Command-Line Interface (CLI)
Use the asr-evalkit command to evaluate models directly from the terminal.
Argument
Description
--list-evaluators
List all registered evaluators (e.g., whisper, canary) and exit.
Argument
Provider
Description
Default
--evaluator NAME
All
Name of the evaluator to run. Required.
-
--model ID
All
HuggingFace model ID or local path. Required.
-
--device STR
All
Device to load the model on (cuda or cpu).
cuda if available
--use-fp16
HuggingFace
Load model weights in half precision.
False
--use-flash-attention
HuggingFace
Enable Flash Attention 2 (model must support it).
False
--gpu-memory-utilization FLOAT
vLLM
Fraction of GPU memory vLLM may use.
0.8
--max-model-len INT
vLLM
Maximum sequence length for the VLLM engine.
Model default
--max-new-tokens INT
vLLM
Maximum tokens to generate per sample.
4096
--dtype STR
vLLM
Weight dtype (bfloat16, float16, float32).
bfloat16
Argument
Description
Default
--dataset-source STR
Format of the dataset: huggingface or nemo.
huggingface
--dataset PATH
HuggingFace dataset ID or path to NeMo manifest.
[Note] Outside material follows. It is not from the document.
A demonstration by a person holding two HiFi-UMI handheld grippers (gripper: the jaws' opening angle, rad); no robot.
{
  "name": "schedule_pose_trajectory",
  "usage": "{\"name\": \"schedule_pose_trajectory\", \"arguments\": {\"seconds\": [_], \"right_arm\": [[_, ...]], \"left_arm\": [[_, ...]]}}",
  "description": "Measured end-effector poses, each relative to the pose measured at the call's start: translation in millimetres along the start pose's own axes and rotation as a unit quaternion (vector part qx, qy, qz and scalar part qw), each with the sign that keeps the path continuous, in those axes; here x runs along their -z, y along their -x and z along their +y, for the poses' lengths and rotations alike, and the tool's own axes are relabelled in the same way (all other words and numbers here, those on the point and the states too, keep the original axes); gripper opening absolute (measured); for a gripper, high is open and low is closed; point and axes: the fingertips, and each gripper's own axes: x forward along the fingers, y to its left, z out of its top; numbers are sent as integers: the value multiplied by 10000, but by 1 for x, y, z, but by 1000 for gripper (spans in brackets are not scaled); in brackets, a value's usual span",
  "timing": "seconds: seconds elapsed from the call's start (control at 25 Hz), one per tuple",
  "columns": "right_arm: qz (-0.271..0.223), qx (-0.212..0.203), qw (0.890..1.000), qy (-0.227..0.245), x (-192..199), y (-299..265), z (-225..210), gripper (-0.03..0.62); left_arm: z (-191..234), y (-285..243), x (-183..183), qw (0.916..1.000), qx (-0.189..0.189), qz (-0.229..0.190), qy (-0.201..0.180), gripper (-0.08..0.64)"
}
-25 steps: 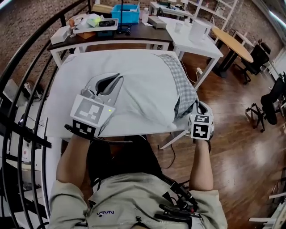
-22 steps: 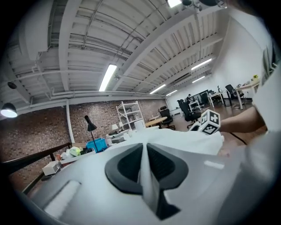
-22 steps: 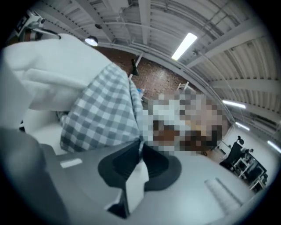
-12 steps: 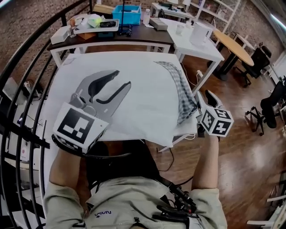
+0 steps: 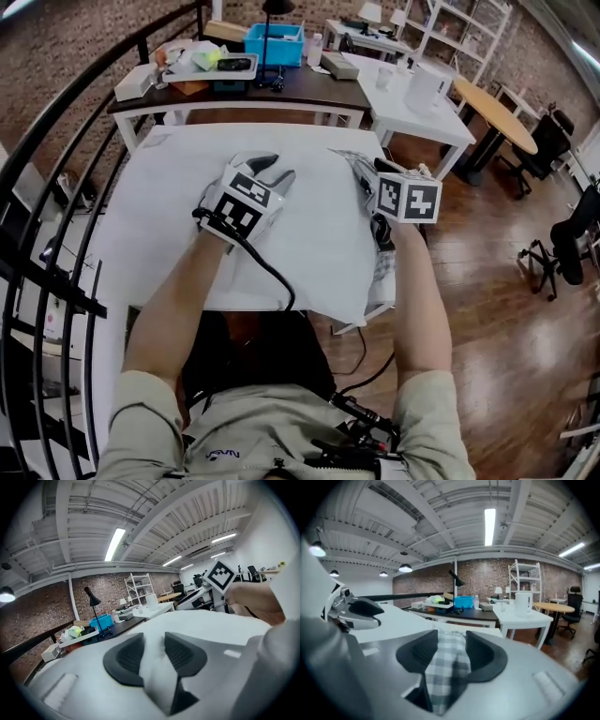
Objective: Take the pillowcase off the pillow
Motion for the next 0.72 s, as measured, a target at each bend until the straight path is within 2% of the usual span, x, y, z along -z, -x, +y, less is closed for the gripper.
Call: {"name": "schedule_pose_trajectory", "arguments": {"seconds": [0.04, 0.08, 0.12, 0.16, 0.28, 0.4, 0.52, 0.6, 0.72], "right_arm": [[227, -14, 9997, 73, 7, -9, 2, 177], [394, 24, 9991, 174, 12, -15, 2, 135], [485, 131, 9983, 294, 14, -18, -2, 44], [519, 286, 9973, 423, 14, -19, -7, 6], [537, 765, 9931, 713, 11, -20, -32, 6], [672, 1231, 9862, 883, 15, -20, -62, 5], [1142, 1549, 9779, 812, 49, -22, -92, 5], [1596, 1528, 9728, 697, 90, -27, -103, 5], [1815, 978, 9775, 452, 134, -36, -88, 6]], "left_arm": [[-2, -1, 6, 10000, 9, 23, -51, 108], [-4, 1, 10, 9999, -11, 1, -105, 46], [-6, 5, 13, 9998, -55, -78, -155, 26], [-9, 12, 13, 9995, -115, -218, -195, 21], [-12, 43, -1, 9954, -252, -920, -92, 17], [-7, 78, -26, 9856, -271, -1633, 334, 15], [4, 102, -44, 9740, -381, -2111, 727, 14], [13, 111, -48, 9681, -506, -2289, 882, 14], [26, 106, -45, 9660, -713, -2302, 932, 14]]}}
Required.
-
--dataset-config STR
Dataset configuration/subset name (e.g. clean).
None
--dataset-split STR
Dataset split to evaluate on.
test
--audio-column STR
Name of the audio data column/key.
audio
--text-column STR
Name of the reference text column/key.
text
--streaming
Use HuggingFace streaming mode (highly recommended for large datasets).
False
Argument
Description
Default
--batch-size INT
Inference batch size.
8
--max-samples INT
Maximum number of samples to evaluate (truncate dataset).
All
--language STR
BCP-47 language code (e.g., en, fr).
Auto-detect
Argument
Description
Default
--lowercase
Lowercase all text before scoring. Use --no-lowercase to disable.
True
--normalize-unicode
Apply standard Unicode NFC normalization. Use --no-normalize-unicode to disable.
True
--remove-punctuation
Remove all punctuation from predictions and references. Use --no-remove-punctuation to disable.
True
--remove-diacritics
Remove diacritical marks/accents. Use --no-remove-diacritics to disable.
False
--remove-extra-whitespace
Strip extra spaces and normalize whitespace. Use --no-remove-extra-whitespace to disable.
True
--output-file PATH
Path to save JSON results.
None (stdout only)
--save-predictions
Include per-sample prediction text strings in the JSON output. Use --no-save-predictions to disable.
True
--prediction-format STR
Format for predictions: paired (list of dicts) or parallel (two lists).
paired